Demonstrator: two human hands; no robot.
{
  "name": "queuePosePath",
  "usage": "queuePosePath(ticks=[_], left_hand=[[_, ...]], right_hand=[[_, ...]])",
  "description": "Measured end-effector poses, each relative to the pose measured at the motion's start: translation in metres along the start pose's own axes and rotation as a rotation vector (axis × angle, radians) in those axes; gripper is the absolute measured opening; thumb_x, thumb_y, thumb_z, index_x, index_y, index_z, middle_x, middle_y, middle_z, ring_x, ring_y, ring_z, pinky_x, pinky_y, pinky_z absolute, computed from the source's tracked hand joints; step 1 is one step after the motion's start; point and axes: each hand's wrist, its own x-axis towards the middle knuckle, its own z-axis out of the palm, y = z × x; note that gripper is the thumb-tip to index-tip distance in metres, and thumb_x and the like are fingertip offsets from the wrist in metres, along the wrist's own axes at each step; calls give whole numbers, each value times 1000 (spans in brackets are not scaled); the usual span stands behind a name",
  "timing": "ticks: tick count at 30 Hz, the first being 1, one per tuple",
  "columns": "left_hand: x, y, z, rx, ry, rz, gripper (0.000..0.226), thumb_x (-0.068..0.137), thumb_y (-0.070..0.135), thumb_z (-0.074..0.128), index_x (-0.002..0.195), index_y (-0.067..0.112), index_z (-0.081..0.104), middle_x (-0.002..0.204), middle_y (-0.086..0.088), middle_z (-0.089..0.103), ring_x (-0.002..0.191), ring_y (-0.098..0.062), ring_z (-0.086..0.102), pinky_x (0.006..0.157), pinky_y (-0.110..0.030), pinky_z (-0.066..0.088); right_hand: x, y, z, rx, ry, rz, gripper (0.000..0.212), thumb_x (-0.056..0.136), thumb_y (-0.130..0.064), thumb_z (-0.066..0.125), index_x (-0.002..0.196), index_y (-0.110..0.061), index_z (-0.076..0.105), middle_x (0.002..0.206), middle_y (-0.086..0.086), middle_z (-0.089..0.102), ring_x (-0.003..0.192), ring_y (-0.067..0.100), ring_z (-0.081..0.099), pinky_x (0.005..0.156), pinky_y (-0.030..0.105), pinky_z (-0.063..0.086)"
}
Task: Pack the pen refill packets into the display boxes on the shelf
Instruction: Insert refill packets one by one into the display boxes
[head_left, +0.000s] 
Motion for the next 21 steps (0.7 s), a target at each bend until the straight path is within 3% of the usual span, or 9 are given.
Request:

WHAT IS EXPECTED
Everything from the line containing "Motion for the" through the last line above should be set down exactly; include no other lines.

ANSWER FOR THE TASK
Motion for the next 21 steps (0.7 s), a target at each bend until the straight path is within 3% of the usual span, or 9 are given.
Request:

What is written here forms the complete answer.